Authored by MatzeB on Jun 21 2017, 10:53 AM.

Download Raw Diff

Details

Reviewers

modocache
• ddunbar
chapuni

Summary

This fixes the problem reported in D33468

The version check feels a bit unfortunate (on the other hand I didn't want to introduce a dependency on the external six module just for this). Maybe someone knows a better way?

I'm also not sure how to unittest this: I do not want to put a file with a non-ascii name into the repository. Can leave it without a test?

Diff Detail

Event Timeline

MatzeB created this revision.Jun 21 2017, 10:53 AM

Herald added a subscriber: mcrosier. · View Herald TranscriptJun 21 2017, 10:53 AM

For the record if someone wants to reproduce:

$ touch test/CodeGen/X86/hällö.ll
$ build/bin/llvm-lit -s test/CodeGen/X86/hällö.ll

Without this patch:

Traceback (most recent call last):
  File "/usr/local/Cellar/python/2.7.13/Frameworks/Python.framework/Versions/2.7/lib/python2.7/threading.py", line 801, in __bootstrap_inner
    self.run()
  File "/usr/local/Cellar/python/2.7.13/Frameworks/Python.framework/Versions/2.7/lib/python2.7/threading.py", line 754, in run
    self.__target(*self.__args, **self.__kwargs)
  File "/usr/local/Cellar/python/2.7.13/Frameworks/Python.framework/Versions/2.7/lib/python2.7/multiprocessing/pool.py", line 405, in _handle_results
    cache[job]._set(i, obj)
  File "/usr/local/Cellar/python/2.7.13/Frameworks/Python.framework/Versions/2.7/lib/python2.7/multiprocessing/pool.py", line 572, in _set
    self._callback(self._value)
  File "/Users/mbraun/dev/public_llvm/utils/lit/lit/run.py", line 344, in consume_test_result
    self.display.update(test_with_result)
  File "/Users/mbraun/dev/public_llvm/utils/lit/lit/main.py", line 50, in update
    test.getFullName())
  File "/Users/mbraun/dev/public_llvm/utils/lit/lit/ProgressBar.py", line 271, in update
    self.term.CLEAR_EOL + message)
UnicodeDecodeError: 'ascii' codec can't decode byte 0xc3 in position 21: ordinal not in range(128)

MatzeB mentioned this in D33468: Enable unicode output on terminals..Jun 21 2017, 10:56 AM

chapuni added inline comments.Jun 21 2017, 2:58 PM

utils/lit/lit/Test.py
232	Could you make it work without checking version? (I haven't tested yet)

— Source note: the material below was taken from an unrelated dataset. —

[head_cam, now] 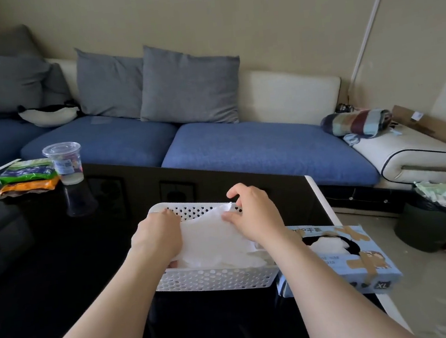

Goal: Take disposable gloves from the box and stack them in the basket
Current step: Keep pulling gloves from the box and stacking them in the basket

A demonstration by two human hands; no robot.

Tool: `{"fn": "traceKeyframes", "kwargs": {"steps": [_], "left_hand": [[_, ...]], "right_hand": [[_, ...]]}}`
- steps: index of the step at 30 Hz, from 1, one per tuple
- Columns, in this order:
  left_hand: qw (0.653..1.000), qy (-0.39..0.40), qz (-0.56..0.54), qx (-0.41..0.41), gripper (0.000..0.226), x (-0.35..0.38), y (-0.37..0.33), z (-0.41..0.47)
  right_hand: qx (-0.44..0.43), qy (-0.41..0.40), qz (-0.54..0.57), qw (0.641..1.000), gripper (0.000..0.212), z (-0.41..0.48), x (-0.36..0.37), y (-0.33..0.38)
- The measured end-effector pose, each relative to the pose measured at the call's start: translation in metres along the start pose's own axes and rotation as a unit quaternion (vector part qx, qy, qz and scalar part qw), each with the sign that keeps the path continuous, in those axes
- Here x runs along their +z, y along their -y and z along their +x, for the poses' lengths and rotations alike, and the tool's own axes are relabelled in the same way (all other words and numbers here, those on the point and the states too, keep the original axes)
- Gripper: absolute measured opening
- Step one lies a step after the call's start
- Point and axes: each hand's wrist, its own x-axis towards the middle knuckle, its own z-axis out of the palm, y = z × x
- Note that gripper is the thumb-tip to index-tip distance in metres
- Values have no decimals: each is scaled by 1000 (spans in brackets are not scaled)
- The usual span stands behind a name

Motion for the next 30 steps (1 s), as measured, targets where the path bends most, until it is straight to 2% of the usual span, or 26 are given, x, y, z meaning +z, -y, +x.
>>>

MatzeB added inline comments.Jun 21 2017, 3:04 PM

utils/lit/lit/Test.py
232	No I could not. It seems on python2 you get `str` objects back from listdir() sometimes, while on python3 you always get a (unicode) string back. Calling decode on a string in python3 is not allowed.

I have reproduced the issue, and confirmed this works.

Yet another option; Could we make ProgressBar accept unicode?
The difference is; sys.stdout.write() doesn't accept unicode (by default) but print() accepts.

In D34464#787900, @chapuni wrote:

I have reproduced the issue, and confirmed this works.

Yet another option; Could we make ProgressBar accept unicode?
The difference is; sys.stdout.write() doesn't accept unicode (by default) but print() accepts.

The thing is doing sys.stdout.write(u'Hällö\n') works perfectly fine as python knows how to interpret the unicode object. As far as I understand it, what we have here is that the filename is rather a sequence of bytes and python refuses to simply interpret that byte string as utf-8. Even a stream of bytes can still be printed perfectly fine to stdout. What breaks in the ProgressBar is that we try to concatenate a unicode string with a string of bytes. That's the point where python needs to know the encoding or it can't create a unicode string for the result.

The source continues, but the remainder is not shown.